Omit the images, then output each of the records below exactly.

(Data excerpts)
^^^^
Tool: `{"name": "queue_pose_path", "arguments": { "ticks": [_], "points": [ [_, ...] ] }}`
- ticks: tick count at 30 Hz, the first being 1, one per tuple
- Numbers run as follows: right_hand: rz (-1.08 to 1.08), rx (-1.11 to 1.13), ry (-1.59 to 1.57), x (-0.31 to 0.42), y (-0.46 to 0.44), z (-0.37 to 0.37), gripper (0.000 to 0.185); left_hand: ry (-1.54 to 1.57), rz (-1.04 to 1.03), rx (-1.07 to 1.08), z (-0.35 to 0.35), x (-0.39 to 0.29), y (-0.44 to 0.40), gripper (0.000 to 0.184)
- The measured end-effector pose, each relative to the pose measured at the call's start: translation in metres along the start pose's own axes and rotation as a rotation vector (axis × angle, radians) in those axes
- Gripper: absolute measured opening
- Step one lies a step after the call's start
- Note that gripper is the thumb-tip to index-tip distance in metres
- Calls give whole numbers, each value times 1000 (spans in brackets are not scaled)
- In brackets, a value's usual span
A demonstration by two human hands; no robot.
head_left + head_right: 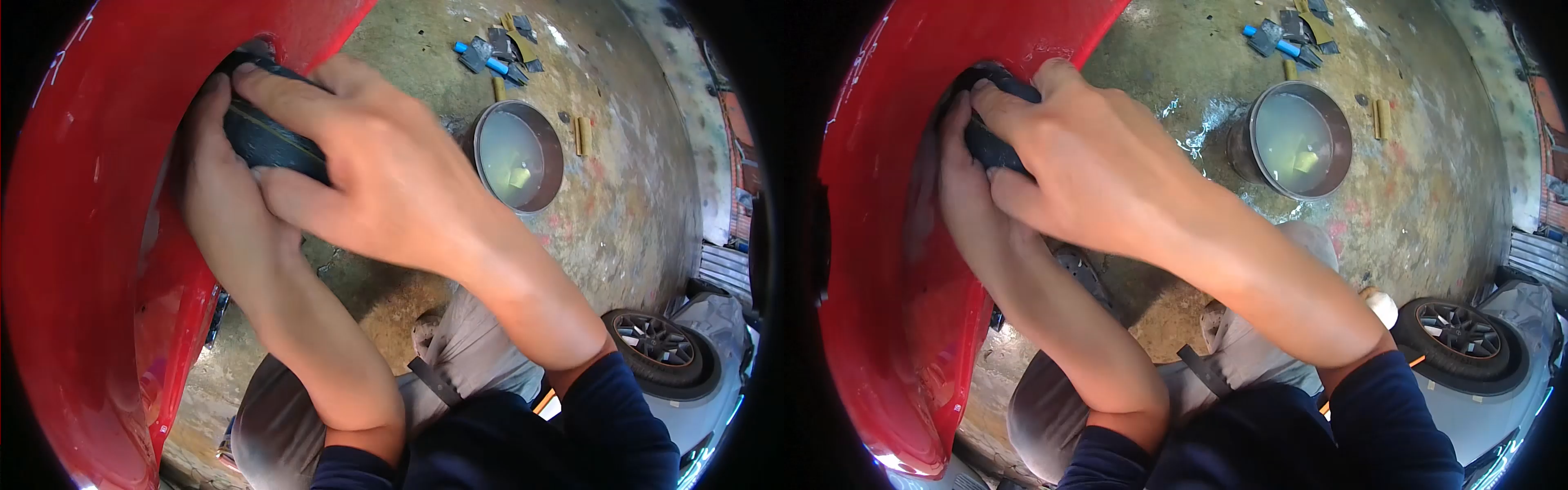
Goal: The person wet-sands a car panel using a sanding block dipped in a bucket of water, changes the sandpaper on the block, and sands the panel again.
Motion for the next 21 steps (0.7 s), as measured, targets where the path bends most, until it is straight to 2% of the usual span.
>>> {"name": "queue_pose_path", "arguments": {
  "ticks": [3,7,9,12,16,17,19,21],
  "points": [
    [-15,-42,7,11,2,16,58,1,6,-6,-5,-6,1,31],
    [-55,9,47,5,8,16,58,60,66,13,-2,10,-2,30],
    [-2,-27,27,9,2,19,59,85,-13,53,-7,6,-8,26],
    [41,-47,9,4,-1,20,60,-48,-112,33,-6,-12,12,30],
    [-28,13,42,-2,0,13,60,64,-73,38,-7,12,-9,29],
    [-69,37,54,-1,1,11,60,62,-59,65,-4,11,-9,31],
    [25,-42,40,3,-1,15,61,47,-19,118,-7,-4,-1,36],
    [41,-40,6,1,0,18,61,-58,-81,114,1,6,-8,41]
  ]
}}
Point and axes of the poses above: each hand's wrist, its own y-axis away from the middle knuckle, its own z-axis out of the back of the hand, x = y × z, the point moved 4 cm from there along -y, towards the middle knuckle, and after that the axes turned 13 degrees about -x, right-handed, at the moved point
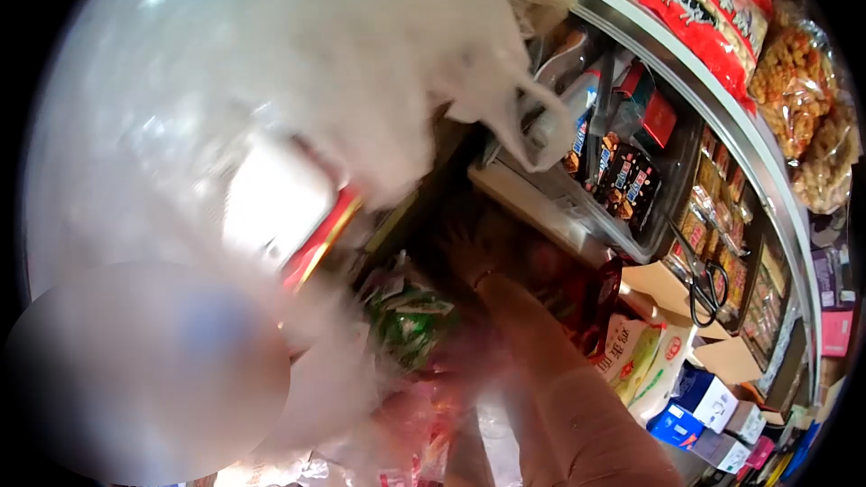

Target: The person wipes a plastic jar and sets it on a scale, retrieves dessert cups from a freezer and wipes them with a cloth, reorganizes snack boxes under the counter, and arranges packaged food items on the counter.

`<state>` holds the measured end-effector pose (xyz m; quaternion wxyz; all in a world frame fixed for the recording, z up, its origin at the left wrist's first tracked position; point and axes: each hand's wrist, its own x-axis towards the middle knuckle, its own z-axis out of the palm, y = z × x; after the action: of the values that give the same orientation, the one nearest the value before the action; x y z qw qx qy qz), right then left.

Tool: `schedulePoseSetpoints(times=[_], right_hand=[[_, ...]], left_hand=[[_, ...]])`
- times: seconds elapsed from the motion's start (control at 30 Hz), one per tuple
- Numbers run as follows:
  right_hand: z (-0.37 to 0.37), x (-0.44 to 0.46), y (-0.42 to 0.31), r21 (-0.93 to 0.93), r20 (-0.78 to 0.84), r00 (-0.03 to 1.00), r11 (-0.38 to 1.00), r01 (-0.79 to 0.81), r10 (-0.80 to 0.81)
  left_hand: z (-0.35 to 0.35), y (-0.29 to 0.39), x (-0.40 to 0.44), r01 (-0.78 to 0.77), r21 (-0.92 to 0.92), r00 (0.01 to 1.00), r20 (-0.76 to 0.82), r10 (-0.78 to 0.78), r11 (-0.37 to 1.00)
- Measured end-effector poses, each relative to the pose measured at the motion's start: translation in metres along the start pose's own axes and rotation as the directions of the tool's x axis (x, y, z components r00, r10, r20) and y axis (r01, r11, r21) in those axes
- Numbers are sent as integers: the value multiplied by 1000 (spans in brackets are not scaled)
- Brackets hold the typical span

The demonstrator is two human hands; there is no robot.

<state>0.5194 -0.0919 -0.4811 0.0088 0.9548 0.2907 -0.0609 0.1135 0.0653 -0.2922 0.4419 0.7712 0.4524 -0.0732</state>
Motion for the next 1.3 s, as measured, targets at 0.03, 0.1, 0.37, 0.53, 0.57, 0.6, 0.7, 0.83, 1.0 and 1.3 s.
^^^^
(FINISHED EXERCISE):
Tool: `{"name": "queue_pose_path", "arguments": { "ticks": [_], "points": [ [_, ...] ] }}`
- ticks: tick count at 30 Hz, the first being 1, one per tuple
- Numbers run as follows: right_hand: rz (-1.08 to 1.08), rx (-1.11 to 1.13), ry (-1.59 to 1.57), x (-0.31 to 0.42), y (-0.46 to 0.44), z (-0.37 to 0.37), gripper (0.000 to 0.185); left_hand: ry (-1.54 to 1.57), rz (-1.04 to 1.03), rx (-1.07 to 1.08), z (-0.35 to 0.35), x (-0.39 to 0.29), y (-0.44 to 0.40), gripper (0.000 to 0.184)
- The measured end-effector pose, each relative to the pose measured at the call's start: translation in metres along the start pose's own axes and rotation as a rotation vector (axis × angle, radians) in those axes
- Gripper: absolute measured opening
- Step one lies a step after the call's start
- Note that gripper is the thumb-tip to index-tip distance in metres
- Calls give whole numbers, each value times 1000 (spans in brackets are not scaled)
- In brackets, a value's usual span
A demonstration by two human hands; no robot.
head_left + head_right: 
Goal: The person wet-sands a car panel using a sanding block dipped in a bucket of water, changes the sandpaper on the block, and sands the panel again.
Motion for the next 21 steps (0.7 s), as measured, targets where the path bends most, until it is straight to 2% of the usual span.
>>> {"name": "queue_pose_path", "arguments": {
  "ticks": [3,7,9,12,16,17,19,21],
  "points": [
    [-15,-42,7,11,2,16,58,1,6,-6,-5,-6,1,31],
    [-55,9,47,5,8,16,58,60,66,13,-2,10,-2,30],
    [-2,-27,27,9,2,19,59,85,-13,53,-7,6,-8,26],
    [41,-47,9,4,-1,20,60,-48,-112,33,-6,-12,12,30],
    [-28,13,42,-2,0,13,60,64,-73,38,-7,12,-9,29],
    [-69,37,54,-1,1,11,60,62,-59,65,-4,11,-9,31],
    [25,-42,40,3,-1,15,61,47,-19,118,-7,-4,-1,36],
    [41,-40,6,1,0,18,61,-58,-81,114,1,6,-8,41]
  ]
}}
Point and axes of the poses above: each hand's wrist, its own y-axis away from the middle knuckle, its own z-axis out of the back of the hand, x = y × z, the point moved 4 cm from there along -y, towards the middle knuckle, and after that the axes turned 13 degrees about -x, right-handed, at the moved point

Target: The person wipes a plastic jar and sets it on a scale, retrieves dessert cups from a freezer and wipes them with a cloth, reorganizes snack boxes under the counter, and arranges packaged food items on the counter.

`<state>` holds the measured end-effector pose (xyz m; quaternion wxyz; all in a world frame fixed for the recording, z up, its origin at the left wrist's first tracked position; point and axes: each hand's wrist, its own x-axis towards the middle knuckle, its own z-axis out of the palm, y = z × x; after the action: of the values that give the same orientation, the one nearest the value before the action; x y z qw qx qy qz), right then left.

Tool: `schedulePoseSetpoints(times=[_], right_hand=[[_, ...]], left_hand=[[_, ...]])`
- times: seconds elapsed from the motion's start (control at 30 Hz), one per tuple
- Numbers run as follows:
  right_hand: z (-0.37 to 0.37), x (-0.44 to 0.46), y (-0.42 to 0.31), r21 (-0.93 to 0.93), r20 (-0.78 to 0.84), r00 (-0.03 to 1.00), r11 (-0.38 to 1.00), r01 (-0.79 to 0.81), r10 (-0.80 to 0.81)
  left_hand: z (-0.35 to 0.35), y (-0.29 to 0.39), x (-0.40 to 0.44), r01 (-0.78 to 0.77), r21 (-0.92 to 0.92), r00 (0.01 to 1.00), r20 (-0.76 to 0.82), r10 (-0.78 to 0.78), r11 (-0.37 to 1.00)
- Measured end-effector poses, each relative to the pose measured at the motion's start: translation in metres along the start pose's own axes and rotation as the directions of the tool's x axis (x, y, z components r00, r10, r20) and y axis (r01, r11, r21) in those axes
- Numbers are sent as integers: the value multiplied by 1000 (spans in brackets are not scaled)
- Brackets hold the typical span

The demonstrator is two human hands; there is no robot.

<state>0.5194 -0.0919 -0.4811 0.0088 0.9548 0.2907 -0.0609 0.1135 0.0653 -0.2922 0.4419 0.7712 0.4524 -0.0732</state>
Motion for the next 1.3 s, as measured, targets at 0.03, 0.1, 0.37, 0.53, 0.57, 0.6, 0.7, 0.83, 1.0 and 1.3 s.

The output requires nothing else.